Why can’t programmers.. program?
Answer by Jayesh Lalwani:
The problem isn’t that programmers cannot program. The problem is we haven’t figured out how to identify programmers from non-programmers, short of asking them to program.
This has to do with some notions in education that have built over the years, and programming kind of shatters them all. This makes educators pull their hair out. Back in the 19th century, educators observed that there are most students who are brilliant, most students are average, and some students are dumb. Moreover, brilliant students are brilliant in multiple things, whereas average students might be good in some and bad in others, whereas dumb is as dumb does. So, they started hypothesizing that there is a quality to a person that determines how good s/he is good at learning something. This quality was called intelligence. High intelligence students were good at learning most thing, average intelligence were average at most things, and low intelligence were bad at most things.
Or put it another way, human ability to learn falls on a bell curve. If you put intelligence on the X axis, and number of people on the Y axis, time and again, it has been shown that the plot will roughly look like thisOur entire education system is built around this curve
So, the question arose: is there a way we can measure intelligence? Previously the only way you could measure intelligence was by seeing how well they did in class. But it’s too late. If you could measure intelligence before admitting the student, you could put them in a class that meets their intelligence. High intelligence students can have a challenging syllabus, and low intelligence students could be given extra help. So, they did a bunch of more analysis, and figured out that mathematical aptitude more or less correlates with the ability to learn.
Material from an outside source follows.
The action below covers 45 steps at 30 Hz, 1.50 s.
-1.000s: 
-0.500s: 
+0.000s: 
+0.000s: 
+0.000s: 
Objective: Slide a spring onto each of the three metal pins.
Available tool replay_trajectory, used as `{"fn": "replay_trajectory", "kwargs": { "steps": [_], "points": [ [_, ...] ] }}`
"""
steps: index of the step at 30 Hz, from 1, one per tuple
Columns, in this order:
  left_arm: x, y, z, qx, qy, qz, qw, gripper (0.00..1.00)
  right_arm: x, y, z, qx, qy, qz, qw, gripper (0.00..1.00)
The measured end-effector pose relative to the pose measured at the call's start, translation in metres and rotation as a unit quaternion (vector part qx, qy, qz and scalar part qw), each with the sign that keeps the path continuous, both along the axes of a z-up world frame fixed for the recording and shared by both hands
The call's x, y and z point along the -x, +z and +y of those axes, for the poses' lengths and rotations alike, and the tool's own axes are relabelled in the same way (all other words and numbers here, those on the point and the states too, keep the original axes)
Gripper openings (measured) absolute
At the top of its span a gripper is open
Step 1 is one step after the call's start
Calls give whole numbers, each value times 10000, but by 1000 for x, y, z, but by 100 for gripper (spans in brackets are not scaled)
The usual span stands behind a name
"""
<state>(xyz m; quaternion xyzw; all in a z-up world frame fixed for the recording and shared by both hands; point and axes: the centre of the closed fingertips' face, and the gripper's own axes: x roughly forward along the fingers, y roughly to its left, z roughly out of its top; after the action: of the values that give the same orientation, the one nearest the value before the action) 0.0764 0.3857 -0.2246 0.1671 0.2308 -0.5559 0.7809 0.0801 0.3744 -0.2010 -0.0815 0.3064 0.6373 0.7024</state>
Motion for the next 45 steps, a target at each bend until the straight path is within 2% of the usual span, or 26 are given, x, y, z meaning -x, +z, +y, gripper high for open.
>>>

This is what lead to IQ tests. And this is what being used now
Over time the concept of a standardized test given before the student enters college has been expanded to entrance exams. The idea is that the college measures the aptitude of the student to learn using the standardized entrance exam, and admits the best students that are willing to go there. This is what almost all engineering colleges use. The assumption is that having a good standardized tests guarantees a minimum amount of success for the students, which translates to increased reputation for the college, which results in more students trying to get in, which results in better students, and so on and so forth
The problem is programs show a double hump in the ability curve. If you take programming ability on the X axis and number of students with that ability on the Y axis, you see this
What that means is many average students are really good at programming, and many bright students suck at it, and there aren’t many average programmers. This is freaking the education community out. Because that means all their entrance exams are ineffective. They could be rejecting students who are brilliant programmers but scored low on entrance exams, and they might go to some no name university and increase the reputation of the no name university
It’s not that programmers can’t program. By definition, programmers are people who can program. The problem is we have these hotshot universities claiming people to be programmers who cannot program.